DATA EXCERPT:
* * * * *

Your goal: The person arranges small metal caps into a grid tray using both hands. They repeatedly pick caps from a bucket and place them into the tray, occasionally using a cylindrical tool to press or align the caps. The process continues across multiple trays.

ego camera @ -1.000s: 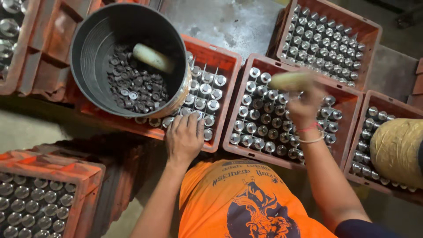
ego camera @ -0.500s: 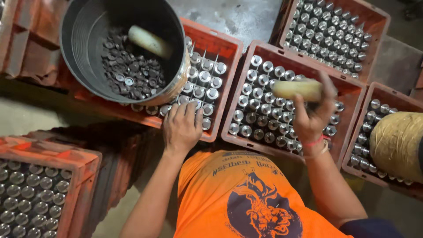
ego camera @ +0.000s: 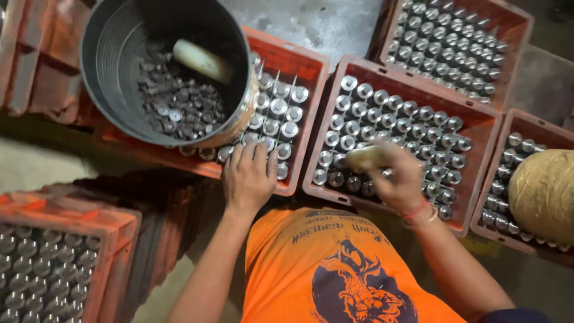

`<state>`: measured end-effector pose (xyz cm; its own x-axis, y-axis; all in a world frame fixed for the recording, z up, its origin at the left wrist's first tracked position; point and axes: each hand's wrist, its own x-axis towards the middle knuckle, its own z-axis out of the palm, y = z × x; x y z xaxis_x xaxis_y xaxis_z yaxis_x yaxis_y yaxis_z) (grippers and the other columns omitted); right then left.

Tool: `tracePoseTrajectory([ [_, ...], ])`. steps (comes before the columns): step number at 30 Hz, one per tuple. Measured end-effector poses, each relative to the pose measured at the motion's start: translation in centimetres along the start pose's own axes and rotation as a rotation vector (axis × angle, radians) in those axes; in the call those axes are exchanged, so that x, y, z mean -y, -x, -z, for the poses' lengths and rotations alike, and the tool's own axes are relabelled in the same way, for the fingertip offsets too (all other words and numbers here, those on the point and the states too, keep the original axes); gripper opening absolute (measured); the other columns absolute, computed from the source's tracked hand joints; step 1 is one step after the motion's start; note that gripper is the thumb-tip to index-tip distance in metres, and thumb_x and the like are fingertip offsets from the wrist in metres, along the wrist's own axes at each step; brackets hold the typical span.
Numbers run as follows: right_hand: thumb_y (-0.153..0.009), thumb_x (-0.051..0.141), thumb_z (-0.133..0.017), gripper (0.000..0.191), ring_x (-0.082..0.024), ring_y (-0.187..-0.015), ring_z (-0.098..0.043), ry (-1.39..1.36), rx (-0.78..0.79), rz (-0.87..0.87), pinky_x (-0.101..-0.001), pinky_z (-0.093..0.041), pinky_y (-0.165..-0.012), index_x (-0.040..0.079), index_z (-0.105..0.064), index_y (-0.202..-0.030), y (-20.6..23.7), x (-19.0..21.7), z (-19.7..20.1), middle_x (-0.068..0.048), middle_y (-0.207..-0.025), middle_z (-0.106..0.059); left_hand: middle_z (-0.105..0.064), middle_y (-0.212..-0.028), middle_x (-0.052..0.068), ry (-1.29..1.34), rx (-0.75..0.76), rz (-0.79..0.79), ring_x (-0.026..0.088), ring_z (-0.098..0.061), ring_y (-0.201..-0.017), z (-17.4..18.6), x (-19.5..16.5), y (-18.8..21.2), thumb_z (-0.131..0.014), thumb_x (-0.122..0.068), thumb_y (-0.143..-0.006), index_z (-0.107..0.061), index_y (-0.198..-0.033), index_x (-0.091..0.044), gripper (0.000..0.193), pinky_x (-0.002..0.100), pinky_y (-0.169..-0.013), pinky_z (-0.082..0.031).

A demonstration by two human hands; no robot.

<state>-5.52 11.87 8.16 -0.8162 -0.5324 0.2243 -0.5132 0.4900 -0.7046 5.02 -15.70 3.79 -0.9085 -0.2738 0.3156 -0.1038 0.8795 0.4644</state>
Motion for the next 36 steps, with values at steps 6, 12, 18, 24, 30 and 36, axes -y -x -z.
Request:
tracePoseTrajectory([
  [6, -0.084, 0.006, -0.080, 0.032, -0.027, -0.099, -0.071, 0.092, 0.275, 0.199, -0.0392, -0.056, -0.088, 0.008, -0.072, -0.115, 1.3, 1.8, -0.4, -0.010, -0.101, -0.075, -0.066, -0.096, 0.014, -0.004, 0.054, 0.017, 0.035, -0.061, -0.092, 0.0, 0.1, 0.0, -0.064, -0.030, -0.098, -0.068, -0.103, -0.005, 0.026, 0.048, -0.077, -0.051],
  [12, -0.105, 0.016, -0.067, 0.032, -0.021, -0.113, -0.069, -0.472, -0.252, 0.204, -0.0349, -0.062, -0.098, 0.010, -0.046, -0.129, 2.8, 1.5, 1.1, -0.009, -0.126, -0.065, -0.067, -0.101, 0.014, 0.028, 0.033, -0.003, 0.035, -0.061, -0.094, 0.0, 0.3, 0.0, -0.062, -0.028, -0.100, -0.067, -0.108, -0.005, 0.025, 0.047, -0.082, -0.052],
  [18, -0.084, 0.015, -0.081, 0.038, -0.029, -0.094, -0.069, 0.097, -0.059, 0.183, -0.0393, -0.056, -0.080, 0.005, -0.059, -0.112, 3.7, -0.5, 1.5, -0.018, -0.106, -0.068, -0.067, -0.100, 0.014, 0.027, 0.031, -0.007, 0.036, -0.061, -0.091, 0.0, 0.3, -0.2, -0.064, -0.030, -0.097, -0.068, -0.106, -0.005, 0.027, 0.048, -0.079, -0.052],
  [24, -0.088, 0.006, -0.077, 0.045, -0.025, -0.095, -0.069, 0.063, 0.012, 0.114, -0.0361, -0.057, -0.084, 0.000, -0.061, -0.130, 2.3, -2.4, 1.2, -0.014, -0.107, -0.069, -0.067, -0.097, 0.014, 0.023, 0.032, 0.004, 0.036, -0.062, -0.090, 0.1, 0.2, -0.3, -0.066, -0.029, -0.097, -0.069, -0.105, -0.005, 0.025, 0.047, -0.077, -0.052],
  [30, -0.106, 0.010, -0.059, 0.028, -0.017, -0.113, -0.070, -0.384, -0.374, -0.337, -0.0307, -0.057, -0.103, 0.002, -0.064, -0.133, 2.3, -5.2, 1.4, -0.006, -0.125, -0.071, -0.069, -0.101, 0.015, 0.013, 0.013, -0.019, 0.037, -0.063, -0.092, -0.1, 0.4, -0.3, -0.065, -0.028, -0.098, -0.068, -0.104, -0.004, 0.025, 0.047, -0.080, -0.053],
  [36, -0.102, 0.006, -0.071, 0.027, -0.017, -0.100, -0.073, -0.248, -0.378, -0.143, -0.0328, -0.061, -0.090, 0.004, -0.062, -0.128, 0.9, -7.5, 2.0, -0.005, -0.116, -0.073, -0.068, -0.097, 0.015, 0.053, 0.027, -0.018, 0.038, -0.063, -0.090, -0.1, 0.5, -0.4, -0.066, -0.032, -0.097, -0.068, -0.102, -0.004, 0.028, 0.048, -0.076, -0.052],
])
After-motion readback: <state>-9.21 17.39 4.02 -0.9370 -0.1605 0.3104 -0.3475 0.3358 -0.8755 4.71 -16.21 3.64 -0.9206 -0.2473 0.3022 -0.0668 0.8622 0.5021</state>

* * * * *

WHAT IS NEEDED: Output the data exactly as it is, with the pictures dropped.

SOLUTION TO THIS EXERCISE:
Your goal: The person arranges small metal caps into a grid tray using both hands. They repeatedly pick caps from a bucket and place them into the tray, occasionally using a cylindrical tool to press or align the caps. The process continues across multiple trays.

ego camera @ -1.000s: 
ego camera @ -0.500s: 
ego camera @ +0.000s: 

`<state>`: measured end-effector pose (xyz cm; its own x-axis, y-axis; all in a world frame fixed for the recording, z up, its origin at the left wrist's first tracked position; point and axes: each hand's wrist, its own x-axis towards the middle knuckle, its own z-axis out of the palm, y = z × x; x y z xaxis_x xaxis_y xaxis_z yaxis_x yaxis_y yaxis_z) (grippers and the other columns omitted); right then left.

Tool: `tracePoseTrajectory([ [_, ...], ])`. steps (comes before the columns): step number at 30 Hz, one per tuple. Measured end-effector poses, each relative to the pose measured at the motion's start: translation in centimetres along the start pose's own axes and rotation as a rotation vector (axis × angle, radians) in those axes; in the call those axes are exchanged, so that x, y, z mean -y, -x, -z, for the poses' lengths and rotations alike, and the tool's own axes are relabelled in the same way, for the fingertip offsets too (all other words and numbers here, those on the point and the states too, keep the original axes); gripper opening absolute (measured); the other columns absolute, computed from the source's tracked hand joints; step 1 is one step after the motion's start; note that gripper is the thumb-tip to index-tip distance in metres, and thumb_x and the like are fingertip offsets from the wrist in metres, along the wrist's own axes at each step; brackets hold the typical span.
Numbers run as follows: right_hand: thumb_y (-0.153..0.009), thumb_x (-0.051..0.141), thumb_z (-0.133..0.017), gripper (0.000..0.191), ring_x (-0.082..0.024), ring_y (-0.187..-0.015), ring_z (-0.098..0.043), ry (-1.39..1.36), rx (-0.78..0.79), rz (-0.87..0.87), pinky_x (-0.101..-0.001), pinky_z (-0.093..0.041), pinky_y (-0.165..-0.012), index_x (-0.040..0.079), index_z (-0.105..0.064), index_y (-0.202..-0.030), y (-20.6..23.7), x (-19.0..21.7), z (-19.7..20.1), middle_x (-0.068..0.048), middle_y (-0.207..-0.025), middle_z (-0.106..0.059); left_hand: middle_z (-0.105..0.064), middle_y (-0.212..-0.028), middle_x (-0.052..0.068), ry (-1.29..1.34), rx (-0.75..0.76), rz (-0.79..0.79), ring_x (-0.026..0.088), ring_z (-0.098..0.061), ring_y (-0.201..-0.017), z (-17.4..18.6), x (-19.5..16.5), y (-18.8..21.2), thumb_z (-0.131..0.014), thumb_x (-0.122..0.068), thumb_y (-0.143..-0.006), index_z (-0.107..0.061), index_y (-0.198..-0.033), index_x (-0.091..0.044), gripper (0.000..0.193), pinky_x (-0.002..0.100), pinky_y (-0.169..-0.013), pinky_z (-0.082..0.031).

A demonstration by two human hands; no robot.

<state>-5.52 11.87 8.16 -0.8162 -0.5324 0.2243 -0.5132 0.4900 -0.7046 5.02 -15.70 3.79 -0.9085 -0.2738 0.3156 -0.1038 0.8795 0.4644</state>
Motion for the next 36 steps, with values at steps 6, 12, 18, 24, 30 and 36, axes -y -x -z.
Request:
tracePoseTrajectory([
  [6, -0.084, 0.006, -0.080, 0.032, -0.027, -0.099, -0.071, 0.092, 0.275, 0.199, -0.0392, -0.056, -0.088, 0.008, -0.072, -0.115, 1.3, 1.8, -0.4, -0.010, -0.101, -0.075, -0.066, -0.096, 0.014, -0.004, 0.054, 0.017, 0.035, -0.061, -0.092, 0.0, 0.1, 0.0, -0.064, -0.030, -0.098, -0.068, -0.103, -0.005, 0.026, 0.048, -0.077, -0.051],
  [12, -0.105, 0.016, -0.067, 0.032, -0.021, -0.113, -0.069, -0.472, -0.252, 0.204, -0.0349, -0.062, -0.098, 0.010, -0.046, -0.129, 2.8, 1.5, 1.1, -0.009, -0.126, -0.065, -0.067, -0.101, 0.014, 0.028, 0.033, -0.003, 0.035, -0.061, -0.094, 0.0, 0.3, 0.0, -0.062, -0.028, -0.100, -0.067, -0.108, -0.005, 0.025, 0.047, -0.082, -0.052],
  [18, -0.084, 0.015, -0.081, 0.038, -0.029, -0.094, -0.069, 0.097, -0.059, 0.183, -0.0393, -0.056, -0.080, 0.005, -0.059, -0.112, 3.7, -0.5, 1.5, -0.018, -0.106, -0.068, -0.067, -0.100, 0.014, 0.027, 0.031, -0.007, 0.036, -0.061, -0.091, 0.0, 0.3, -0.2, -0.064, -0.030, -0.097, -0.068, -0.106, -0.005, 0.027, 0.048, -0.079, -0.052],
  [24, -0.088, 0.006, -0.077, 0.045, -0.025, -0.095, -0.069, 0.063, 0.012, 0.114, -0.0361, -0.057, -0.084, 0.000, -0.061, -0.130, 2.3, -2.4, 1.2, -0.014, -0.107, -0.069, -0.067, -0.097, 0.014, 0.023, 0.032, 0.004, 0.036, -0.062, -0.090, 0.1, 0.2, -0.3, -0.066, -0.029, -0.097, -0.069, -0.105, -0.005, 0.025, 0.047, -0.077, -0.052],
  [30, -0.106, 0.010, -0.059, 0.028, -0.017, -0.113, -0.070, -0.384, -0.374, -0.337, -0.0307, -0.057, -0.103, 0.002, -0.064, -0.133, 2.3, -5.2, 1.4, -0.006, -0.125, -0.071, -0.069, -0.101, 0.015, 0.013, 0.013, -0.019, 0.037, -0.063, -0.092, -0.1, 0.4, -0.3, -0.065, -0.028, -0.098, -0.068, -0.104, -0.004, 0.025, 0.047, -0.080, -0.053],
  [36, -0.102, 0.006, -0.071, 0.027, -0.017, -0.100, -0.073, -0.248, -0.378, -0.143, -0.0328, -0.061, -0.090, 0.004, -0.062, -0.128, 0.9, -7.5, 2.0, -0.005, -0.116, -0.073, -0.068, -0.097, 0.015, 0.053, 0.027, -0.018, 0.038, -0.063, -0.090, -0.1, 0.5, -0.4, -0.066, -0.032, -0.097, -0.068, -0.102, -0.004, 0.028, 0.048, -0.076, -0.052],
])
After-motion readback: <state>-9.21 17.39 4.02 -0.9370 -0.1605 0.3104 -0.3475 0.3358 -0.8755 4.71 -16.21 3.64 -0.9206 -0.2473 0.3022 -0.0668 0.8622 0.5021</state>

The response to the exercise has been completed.